* [Brief]: From the listing below, reproduce word for word the part that opens with the line containing "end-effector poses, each" and closes with the line containing "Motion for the"; reproduce nothing else.

####################

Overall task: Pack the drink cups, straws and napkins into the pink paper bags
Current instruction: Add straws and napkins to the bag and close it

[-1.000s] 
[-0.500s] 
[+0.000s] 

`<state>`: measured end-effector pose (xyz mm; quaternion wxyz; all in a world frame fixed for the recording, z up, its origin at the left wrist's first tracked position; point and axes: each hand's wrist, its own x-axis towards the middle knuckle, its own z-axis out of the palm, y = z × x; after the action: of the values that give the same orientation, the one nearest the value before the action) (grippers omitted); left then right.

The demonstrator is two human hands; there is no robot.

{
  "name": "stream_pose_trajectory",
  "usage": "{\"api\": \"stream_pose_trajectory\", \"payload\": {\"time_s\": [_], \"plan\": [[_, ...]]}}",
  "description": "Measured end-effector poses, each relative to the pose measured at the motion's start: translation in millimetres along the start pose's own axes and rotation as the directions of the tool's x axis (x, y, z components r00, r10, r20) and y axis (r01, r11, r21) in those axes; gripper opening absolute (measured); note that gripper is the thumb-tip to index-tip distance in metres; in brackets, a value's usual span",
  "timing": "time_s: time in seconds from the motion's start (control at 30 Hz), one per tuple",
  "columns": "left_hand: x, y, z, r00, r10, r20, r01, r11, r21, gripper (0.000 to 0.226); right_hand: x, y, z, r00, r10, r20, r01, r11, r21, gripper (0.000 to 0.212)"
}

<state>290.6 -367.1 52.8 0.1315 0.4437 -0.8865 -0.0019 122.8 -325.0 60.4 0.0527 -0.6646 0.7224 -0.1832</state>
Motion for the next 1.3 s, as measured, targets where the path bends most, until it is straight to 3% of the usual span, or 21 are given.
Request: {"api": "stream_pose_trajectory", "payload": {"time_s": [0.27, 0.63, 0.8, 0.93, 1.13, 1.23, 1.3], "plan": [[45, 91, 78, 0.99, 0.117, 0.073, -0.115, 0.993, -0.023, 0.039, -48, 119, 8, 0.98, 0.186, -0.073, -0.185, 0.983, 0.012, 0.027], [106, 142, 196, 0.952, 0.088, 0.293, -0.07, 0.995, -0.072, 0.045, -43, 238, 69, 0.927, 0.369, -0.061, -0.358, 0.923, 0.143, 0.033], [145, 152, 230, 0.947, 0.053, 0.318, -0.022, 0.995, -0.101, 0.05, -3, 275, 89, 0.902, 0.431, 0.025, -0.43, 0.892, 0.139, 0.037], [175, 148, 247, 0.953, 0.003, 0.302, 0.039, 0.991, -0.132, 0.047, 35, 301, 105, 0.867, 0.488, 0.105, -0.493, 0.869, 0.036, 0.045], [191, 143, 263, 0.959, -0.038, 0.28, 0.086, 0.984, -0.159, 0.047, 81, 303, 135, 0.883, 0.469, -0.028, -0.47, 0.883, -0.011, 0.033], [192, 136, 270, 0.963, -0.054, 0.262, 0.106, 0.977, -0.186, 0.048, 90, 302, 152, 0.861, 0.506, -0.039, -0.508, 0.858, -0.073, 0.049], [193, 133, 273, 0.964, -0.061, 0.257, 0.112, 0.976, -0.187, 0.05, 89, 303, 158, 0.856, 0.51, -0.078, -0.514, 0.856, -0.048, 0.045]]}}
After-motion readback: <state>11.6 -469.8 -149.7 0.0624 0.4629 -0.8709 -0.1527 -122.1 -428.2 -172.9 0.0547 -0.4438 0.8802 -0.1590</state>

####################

* [Completed task]:
  "description": "Measured end-effector poses, each relative to the pose measured at the motion's start: translation in millimetres along the start pose's own axes and rotation as the directions of the tool's x axis (x, y, z components r00, r10, r20) and y axis (r01, r11, r21) in those axes; gripper opening absolute (measured); note that gripper is the thumb-tip to index-tip distance in metres; in brackets, a value's usual span",
  "timing": "time_s: time in seconds from the motion's start (control at 30 Hz), one per tuple",
  "columns": "left_hand: x, y, z, r00, r10, r20, r01, r11, r21, gripper (0.000 to 0.226); right_hand: x, y, z, r00, r10, r20, r01, r11, r21, gripper (0.000 to 0.212)"
}

<state>290.6 -367.1 52.8 0.1315 0.4437 -0.8865 -0.0019 122.8 -325.0 60.4 0.0527 -0.6646 0.7224 -0.1832</state>
Motion for the next 1.3 s, as measured, targets where the path bends most, until it is straight to 3% of the usual span, or 21 are given.

Now the answer is complete.